The modern healthcare ecosystem is all about data and what we can do with it, which is why Data Loss Prevention (DLP) tools should be on everyone’s list of priority solutions to implement. I used to say that DLP solutions paid for themselves based on their ability to control exfiltration, and therefore reduce the risk of breaches, but these solutions are becoming far more important than that. DLP tools have the ability to help users take control of information and do what is really important—manage it from cradle to grave.

DLP is often characterized as a security technology, but more accurately it should be characterized as an enterprise-level information management solution. DLP tools enable users to identify where sensitive information lives within the enterprise, as well as where it’s going, how it’s getting there, and who is using it. Users can also use DLP tools to manage access and storage of data on endpoints, including external destinations like the cloud. In short, it enhances awareness of what is going on with information, enables users to better control those actions, and helps to protect against unauthorized disclosures and loss of data.

Mac McMillan

Whether conducting a risk assessment, trying to determine where data should live based on criticality or need, performing a Business Impact Analysis (BIA) for contingency planning, or just trying to limit the risk of breach by reducing exposure, organizations first need to know where the data is. Through “discovery” DLP makes it possible for organizations to identify exactly where the information that they are concerned about is, down to the file share, data base, and endpoint. This accurate mapping of where sensitive information is allows a more accurate determination of risk.

Organizations no longer have to guess whether PHI is on a particular workstation, who has access to it, what controls are present to protect it, or whether it should be there in the first place, they can answer those questions with certainty with DLP tools. This allows risk assessments to become more meaningful, BIAs more accurate, and access, storage and retention decisions better informed. Organizations can also cut down on duplicative retention of information, reducing storage requirements and lowering IT costs.

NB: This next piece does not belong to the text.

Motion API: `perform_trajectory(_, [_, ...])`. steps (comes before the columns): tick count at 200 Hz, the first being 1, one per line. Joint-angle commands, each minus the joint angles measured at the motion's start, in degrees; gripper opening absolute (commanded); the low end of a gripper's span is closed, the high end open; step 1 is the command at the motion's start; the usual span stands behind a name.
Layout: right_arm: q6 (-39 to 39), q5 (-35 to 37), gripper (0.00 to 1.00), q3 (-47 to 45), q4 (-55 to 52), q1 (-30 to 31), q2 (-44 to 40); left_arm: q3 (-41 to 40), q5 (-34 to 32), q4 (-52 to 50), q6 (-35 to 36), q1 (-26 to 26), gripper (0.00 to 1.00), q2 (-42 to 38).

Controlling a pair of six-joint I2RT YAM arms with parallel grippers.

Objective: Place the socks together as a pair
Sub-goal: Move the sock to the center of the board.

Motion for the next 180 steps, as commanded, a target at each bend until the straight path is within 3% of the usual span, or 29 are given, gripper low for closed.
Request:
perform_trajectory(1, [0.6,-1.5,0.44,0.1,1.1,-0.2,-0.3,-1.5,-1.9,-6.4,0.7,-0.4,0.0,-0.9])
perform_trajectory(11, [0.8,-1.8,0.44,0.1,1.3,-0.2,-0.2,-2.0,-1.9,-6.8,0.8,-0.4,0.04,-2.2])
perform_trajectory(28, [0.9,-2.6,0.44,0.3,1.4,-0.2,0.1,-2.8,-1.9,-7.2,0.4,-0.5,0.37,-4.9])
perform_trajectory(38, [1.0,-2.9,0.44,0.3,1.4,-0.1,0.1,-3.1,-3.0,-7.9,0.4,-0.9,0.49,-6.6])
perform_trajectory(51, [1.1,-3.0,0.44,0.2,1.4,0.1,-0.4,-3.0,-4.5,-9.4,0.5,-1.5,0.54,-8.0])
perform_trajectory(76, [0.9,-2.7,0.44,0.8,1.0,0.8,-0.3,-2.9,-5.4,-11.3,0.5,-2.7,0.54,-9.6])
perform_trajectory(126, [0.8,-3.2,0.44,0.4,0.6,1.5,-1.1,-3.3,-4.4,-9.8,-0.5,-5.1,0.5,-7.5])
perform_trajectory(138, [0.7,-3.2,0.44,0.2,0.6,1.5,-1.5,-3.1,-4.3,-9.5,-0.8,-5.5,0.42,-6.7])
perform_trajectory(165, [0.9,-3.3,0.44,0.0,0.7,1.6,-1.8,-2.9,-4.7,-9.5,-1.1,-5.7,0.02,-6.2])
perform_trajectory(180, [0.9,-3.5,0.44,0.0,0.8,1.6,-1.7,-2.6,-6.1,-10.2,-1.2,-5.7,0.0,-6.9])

Information has a funny way of ending up in the darndest places due to a lack of effective controls to monitor its movements or manage the actions workforce members are permitted to take. When that is allowed data is at much greater risk of compromise and the chances of breach are higher. Once organizations know where its data is, the next step is to determine whether it needs to be moved and establish rules regarding location and storage. Organizations can also set rules to govern user permissions and volumes to limit chances of breaches. Organizations can also limit exposure further by setting rules regarding what destinations are and are not permitted, so the chances of thousands of records ending up on a workstation, tablet, laptop or thumb drive is lower, and with it, the risk of breach. Likewise, the possibility of someone inadvertently or deliberately sending out thousands of patient records or other sensitive information becomes less and less likely.  Hackers will find it more difficult to steal information.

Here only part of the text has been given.